Run-Ons & Comma Splices
📖 Prefer the grown-up version? Read the adult edition →
Here's a sentence you've probably written at some point — or seen come back with a red squiggle under it, wondering what you'd actually done wrong.
I finished my homework it took forever.
Or maybe this one, which feels a bit more "correct" because at least there's some punctuation in it:
The exam was hard, I still think I passed.
Both of those sound absolutely fine in your head. You read them once and you get the idea instantly. So when a teacher writes "run-on" or "comma splice" in the margin, it can feel a bit unfair — you did put something there, in the second one at least. A comma isn't nothing.
Here's the thing, though: nobody's born knowing this. A run-on sentence and a comma splice aren't crimes against the English language, and they're definitely not about you "just not getting" grammar. They're one specific structural problem wearing two different outfits — you've got two complete sentences, and you've joined them either with nothing at all, or with a comma that isn't strong enough to do the job.

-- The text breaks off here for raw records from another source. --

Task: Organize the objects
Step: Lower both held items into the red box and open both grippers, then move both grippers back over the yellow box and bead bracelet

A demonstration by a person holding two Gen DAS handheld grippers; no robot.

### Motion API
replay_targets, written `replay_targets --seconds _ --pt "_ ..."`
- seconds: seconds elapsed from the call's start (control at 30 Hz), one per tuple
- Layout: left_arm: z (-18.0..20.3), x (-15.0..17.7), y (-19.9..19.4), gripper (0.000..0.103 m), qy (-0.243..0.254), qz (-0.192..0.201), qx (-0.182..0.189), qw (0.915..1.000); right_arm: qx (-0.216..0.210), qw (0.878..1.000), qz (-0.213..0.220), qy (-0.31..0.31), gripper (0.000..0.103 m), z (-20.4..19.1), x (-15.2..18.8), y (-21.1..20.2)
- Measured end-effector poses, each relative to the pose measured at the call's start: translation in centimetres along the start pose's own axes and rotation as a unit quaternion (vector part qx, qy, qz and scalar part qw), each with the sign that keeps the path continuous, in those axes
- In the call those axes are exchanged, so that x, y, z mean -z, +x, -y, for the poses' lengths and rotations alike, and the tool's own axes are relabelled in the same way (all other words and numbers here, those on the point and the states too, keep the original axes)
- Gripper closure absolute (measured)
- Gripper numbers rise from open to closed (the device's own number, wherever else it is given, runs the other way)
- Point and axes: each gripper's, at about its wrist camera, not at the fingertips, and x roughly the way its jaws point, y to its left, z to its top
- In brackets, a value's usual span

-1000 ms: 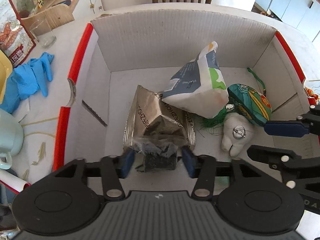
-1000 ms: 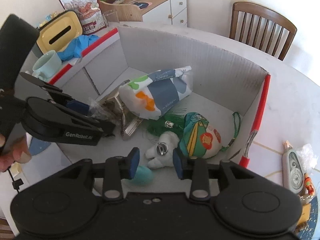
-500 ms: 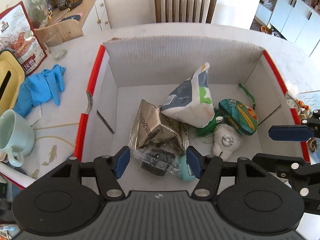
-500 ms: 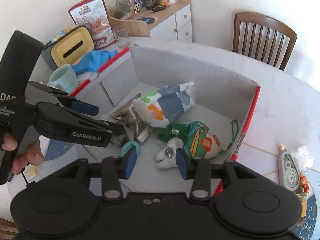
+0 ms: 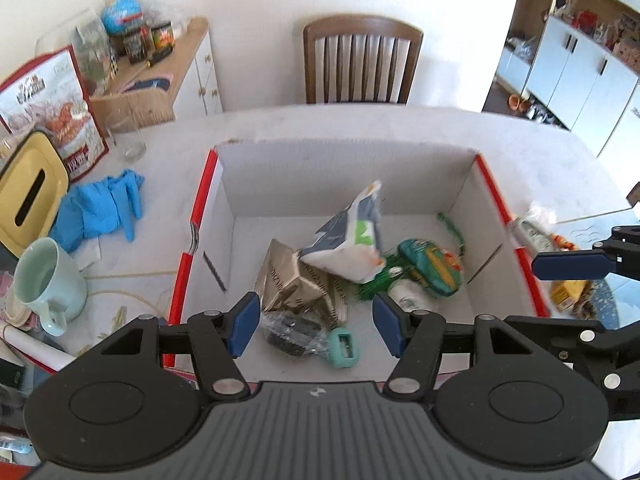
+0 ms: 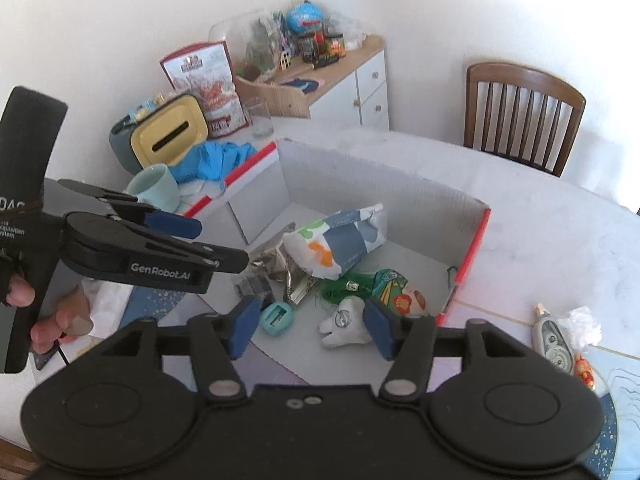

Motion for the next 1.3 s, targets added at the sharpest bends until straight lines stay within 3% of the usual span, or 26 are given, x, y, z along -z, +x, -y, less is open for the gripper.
replay_targets --seconds 0.13,0.4,0.5,0.63,1.0,1.13,1.3 --pt "1.1 0.4 -1.6 0.033 0.002 0.021 0.005 0.9998 -0.006 1.000 0.011 0.004 0.039 0.4 0.5 -1.6" --pt "3.3 1.4 -3.5 0.026 -0.008 0.039 0.013 0.9991 -0.012 0.999 0.042 0.005 0.011 1.7 2.0 -4.9" --pt "4.4 1.9 -3.9 0.023 -0.003 0.045 0.006 0.9990 -0.017 0.998 0.055 0.019 0.006 2.6 2.7 -6.0" --pt "5.9 2.5 -4.4 0.020 0.001 0.055 0.006 0.9985 -0.007 0.997 0.068 0.024 0.006 4.0 3.9 -7.7" --pt "11.1 3.3 -3.7 0.017 0.002 0.053 0.048 0.9974 0.045 0.994 0.087 0.037 0.006 10.3 9.1 -12.7" --pt "13.6 3.5 -3.3 0.003 0.005 0.059 0.071 0.9957 0.076 0.993 0.083 0.035 0.006 12.6 11.0 -13.9" --pt "16.9 3.3 -2.2 0.001 0.005 0.066 0.095 0.9933 0.096 0.992 0.070 0.039 0.006 15.1 13.0 -14.4"
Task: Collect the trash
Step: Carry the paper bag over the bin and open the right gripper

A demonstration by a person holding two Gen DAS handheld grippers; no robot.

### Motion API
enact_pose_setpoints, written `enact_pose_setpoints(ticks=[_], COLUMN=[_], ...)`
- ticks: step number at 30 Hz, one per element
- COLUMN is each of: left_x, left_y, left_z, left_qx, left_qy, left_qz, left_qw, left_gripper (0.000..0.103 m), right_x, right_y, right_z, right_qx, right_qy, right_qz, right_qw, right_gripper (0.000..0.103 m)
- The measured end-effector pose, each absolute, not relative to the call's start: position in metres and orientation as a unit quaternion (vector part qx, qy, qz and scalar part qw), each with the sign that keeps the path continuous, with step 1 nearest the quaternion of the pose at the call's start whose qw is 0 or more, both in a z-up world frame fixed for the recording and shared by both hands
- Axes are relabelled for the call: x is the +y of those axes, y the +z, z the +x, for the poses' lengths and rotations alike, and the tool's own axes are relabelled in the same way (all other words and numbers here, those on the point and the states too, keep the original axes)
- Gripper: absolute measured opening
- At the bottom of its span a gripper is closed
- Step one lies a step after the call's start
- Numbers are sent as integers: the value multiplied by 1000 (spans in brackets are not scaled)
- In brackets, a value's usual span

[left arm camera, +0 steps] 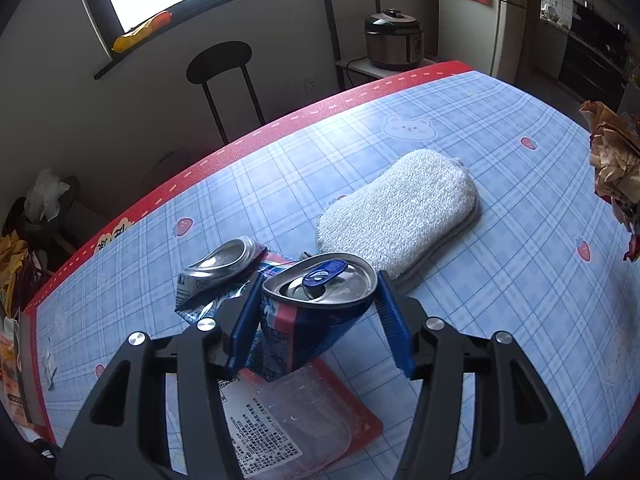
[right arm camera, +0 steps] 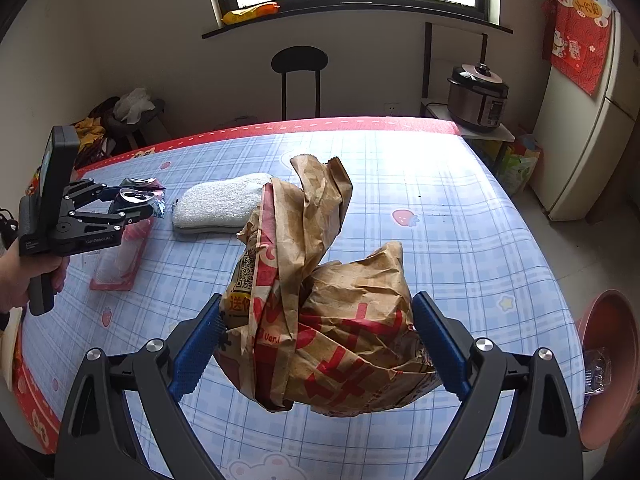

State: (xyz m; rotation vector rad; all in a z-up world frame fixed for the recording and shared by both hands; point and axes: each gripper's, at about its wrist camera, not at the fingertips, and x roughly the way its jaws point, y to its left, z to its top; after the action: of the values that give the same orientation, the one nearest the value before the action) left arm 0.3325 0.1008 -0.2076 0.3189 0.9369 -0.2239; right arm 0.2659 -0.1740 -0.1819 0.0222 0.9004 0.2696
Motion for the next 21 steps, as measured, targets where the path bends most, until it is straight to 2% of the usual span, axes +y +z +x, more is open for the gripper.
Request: enact_pose_setpoints(ticks=[10, 21], left_x=[100, 35], left_y=[-152, -106], left_z=[299, 265], left_qx=[404, 367], left_qy=[-117, -150], left_qz=[107, 127], left_qw=[901, 909], left_gripper=[57, 57], right_x=[-186, -235], right_y=[-170, -150], right_z=[253, 221], right_qx=[415, 387], right_qy=[134, 113], right_qz=[32, 61], right_qw=[899, 913], right_gripper=[90, 90])
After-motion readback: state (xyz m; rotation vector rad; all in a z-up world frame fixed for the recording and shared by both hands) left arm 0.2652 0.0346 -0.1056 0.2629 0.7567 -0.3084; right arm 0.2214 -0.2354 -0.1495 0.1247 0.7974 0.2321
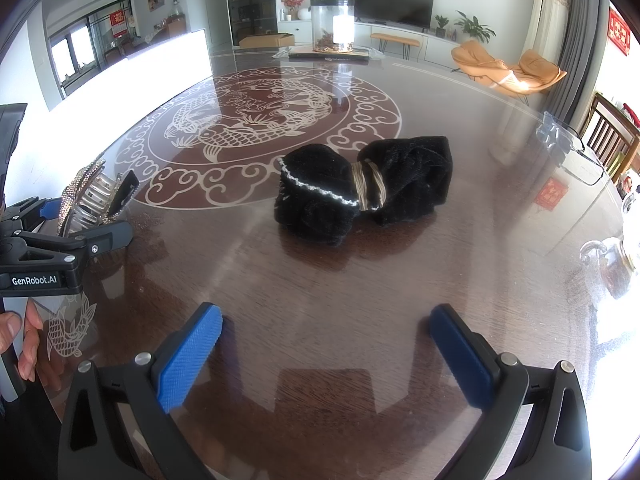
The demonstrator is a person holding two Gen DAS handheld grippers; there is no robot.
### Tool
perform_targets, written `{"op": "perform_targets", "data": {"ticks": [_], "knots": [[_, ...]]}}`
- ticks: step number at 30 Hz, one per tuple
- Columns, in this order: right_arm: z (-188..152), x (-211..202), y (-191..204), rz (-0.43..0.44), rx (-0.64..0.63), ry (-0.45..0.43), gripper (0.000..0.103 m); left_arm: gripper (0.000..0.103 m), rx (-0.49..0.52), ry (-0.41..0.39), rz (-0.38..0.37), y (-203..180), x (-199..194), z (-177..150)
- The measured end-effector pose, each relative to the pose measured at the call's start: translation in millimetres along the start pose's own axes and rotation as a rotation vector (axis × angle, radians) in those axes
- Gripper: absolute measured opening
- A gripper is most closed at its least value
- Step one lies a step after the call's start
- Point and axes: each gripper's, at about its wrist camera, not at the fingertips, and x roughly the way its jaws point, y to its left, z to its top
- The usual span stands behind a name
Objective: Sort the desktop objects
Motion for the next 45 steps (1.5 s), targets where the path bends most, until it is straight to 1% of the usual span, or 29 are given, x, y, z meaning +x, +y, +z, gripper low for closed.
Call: {"op": "perform_targets", "data": {"ticks": [29, 34, 37, 39, 41, 45], "knots": [[0, 0, 0, 0.000, 0.000, 0.000, 0.103, 0.103, 0.001, 0.000, 0.000, 0, 0, 0], [0, 0, 0, 0.000, 0.000, 0.000, 0.103, 0.103, 0.004, -0.001, -0.016, 2, -1, 0], [0, 0, 0, 0.000, 0.000, 0.000, 0.103, 0.103, 0.038, 0.005, -0.036, 2, -2, -1], [0, 0, 0, 0.000, 0.000, 0.000, 0.103, 0.103, 0.109, 0.018, -0.087, 6, -4, -4], [0, 0, 0, 0.000, 0.000, 0.000, 0.103, 0.103, 0.157, 0.025, -0.114, 12, -8, -9], [0, 0, 0, 0.000, 0.000, 0.000, 0.103, 0.103, 0.165, 0.045, -0.128, 26, -14, -15]]}}
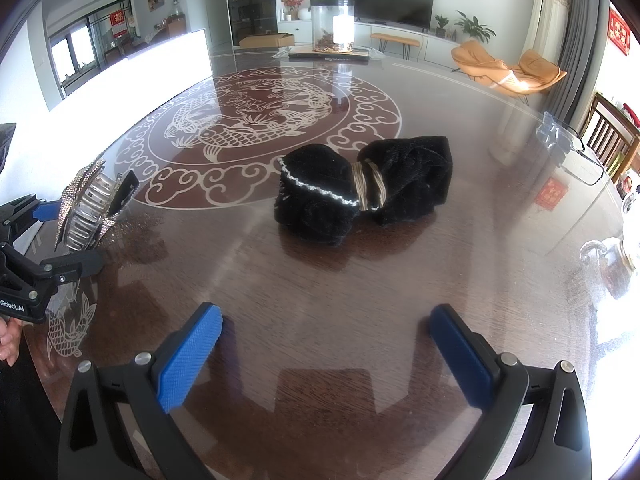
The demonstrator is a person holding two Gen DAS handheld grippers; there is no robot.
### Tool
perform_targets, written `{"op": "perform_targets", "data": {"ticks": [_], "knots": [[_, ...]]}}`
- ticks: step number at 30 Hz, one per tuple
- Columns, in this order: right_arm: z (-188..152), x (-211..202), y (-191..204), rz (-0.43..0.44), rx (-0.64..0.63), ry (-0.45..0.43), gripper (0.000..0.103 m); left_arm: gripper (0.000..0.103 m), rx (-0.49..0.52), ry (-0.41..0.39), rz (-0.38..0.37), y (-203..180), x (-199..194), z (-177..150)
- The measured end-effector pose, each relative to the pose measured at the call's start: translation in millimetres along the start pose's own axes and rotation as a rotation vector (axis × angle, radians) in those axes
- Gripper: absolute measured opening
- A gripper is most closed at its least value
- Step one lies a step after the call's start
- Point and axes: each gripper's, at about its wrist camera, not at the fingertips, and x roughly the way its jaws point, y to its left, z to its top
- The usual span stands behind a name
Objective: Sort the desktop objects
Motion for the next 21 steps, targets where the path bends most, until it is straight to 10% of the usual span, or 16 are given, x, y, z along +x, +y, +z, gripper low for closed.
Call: {"op": "perform_targets", "data": {"ticks": [7, 9, 11, 14, 21], "knots": [[0, 0, 0, 0.000, 0.000, 0.000, 0.103, 0.103, 0.054, 0.062, -0.042, -14, 6, 14], [0, 0, 0, 0.000, 0.000, 0.000, 0.103, 0.087, 0.061, 0.035, -0.075, -18, 2, 17], [0, 0, 0, 0.000, 0.000, 0.000, 0.103, 0.049, 0.053, 0.020, -0.026, -18, 1, 21], [0, 0, 0, 0.000, 0.000, 0.000, 0.103, 0.046, -0.057, 0.006, -0.135, -7, -3, 23], [1, 0, 0, 0.005, -0.001, 0.006, 0.103, 0.046, -0.161, -0.033, -0.070, -1, -16, -3]]}}
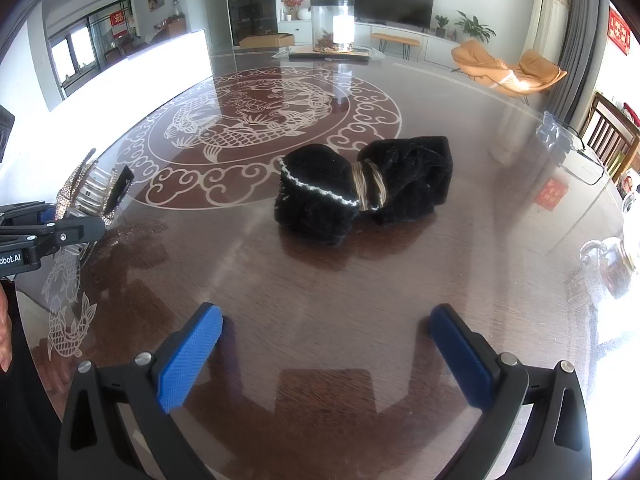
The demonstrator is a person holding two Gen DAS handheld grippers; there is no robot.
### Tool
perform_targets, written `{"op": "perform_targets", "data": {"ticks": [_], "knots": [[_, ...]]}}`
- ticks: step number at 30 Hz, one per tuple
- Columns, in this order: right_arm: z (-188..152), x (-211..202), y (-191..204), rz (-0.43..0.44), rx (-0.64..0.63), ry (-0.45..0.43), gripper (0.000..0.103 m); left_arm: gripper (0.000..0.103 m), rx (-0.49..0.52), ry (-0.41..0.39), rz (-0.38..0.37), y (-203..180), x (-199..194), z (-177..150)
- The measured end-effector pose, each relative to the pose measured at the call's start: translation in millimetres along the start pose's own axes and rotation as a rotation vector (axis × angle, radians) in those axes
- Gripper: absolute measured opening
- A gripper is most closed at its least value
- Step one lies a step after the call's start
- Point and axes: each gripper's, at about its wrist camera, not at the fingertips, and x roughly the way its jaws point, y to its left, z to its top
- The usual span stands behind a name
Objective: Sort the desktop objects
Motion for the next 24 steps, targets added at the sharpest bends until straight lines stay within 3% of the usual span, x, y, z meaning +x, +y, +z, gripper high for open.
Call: {"op": "perform_targets", "data": {"ticks": [2, 6, 8, 9, 11, 12, 14, 21, 24], "knots": [[8, 0, -6, 0.035, 0.045, 0.029, 0.103, 0.046, -0.010, -0.001, 0.011, 1, -6, -8], [40, 9, -42, 0.235, 0.350, 0.071, 0.103, 0.046, -0.016, -0.004, 0.028, 4, -12, -18], [60, 23, -47, 0.204, 0.422, 0.097, 0.103, 0.046, -0.023, 0.001, 0.031, 4, -13, -17], [69, 31, -45, 0.176, 0.417, 0.105, 0.103, 0.046, -0.027, 0.002, 0.030, 4, -13, -17], [84, 37, -33, 0.046, 0.336, 0.101, 0.079, 0.046, -0.025, -0.003, 0.035, 4, -16, -17], [88, 39, -26, 0.004, 0.288, 0.100, 0.048, 0.046, -0.024, -0.008, 0.040, 4, -18, -19], [85, 36, -18, -0.008, 0.246, 0.091, 0.048, 0.046, -0.036, -0.020, 0.044, 8, -23, -23], [28, -4, 7, 0.096, 0.163, 0.096, 0.048, 0.046, -0.122, -0.031, -0.003, 22, -35, -32], [37, -22, 24, 0.129, 0.110, 0.078, 0.048, 0.046, -0.180, -0.074, -0.062, 30, -59, -17]]}}
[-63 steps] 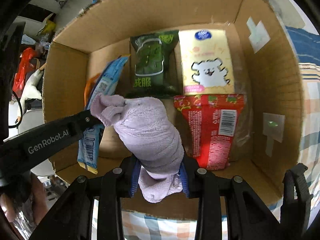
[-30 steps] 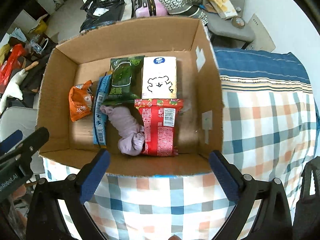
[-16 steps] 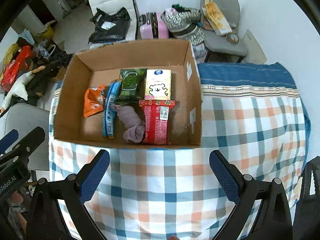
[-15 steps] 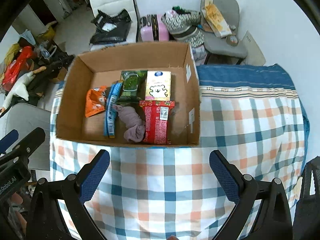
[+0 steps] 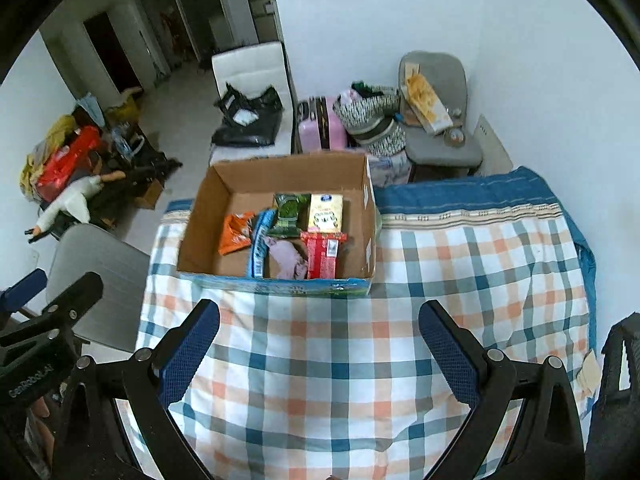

Once you can see that structure sitting underneath the words, the fix takes about ten seconds. I promise you that's not an exaggeration.
This article builds on ground we've already covered — if "independent clause" is a bit hazy, that's covered properly in [3.1 Independent and Dependent Clauses], and the different ways clauses combine into sentences lives in [2.1 Sentence Types] and [2.2 Combining Sentences]. I won't re-teach those here. What this article owns is the diagnosis of run-ons and comma splices specifically, and the four ways to restructure them. The full comma rulebook and the fine print on semicolons belong to the Punctuation pillar — I'll point you there when we get to the edge of what belongs here.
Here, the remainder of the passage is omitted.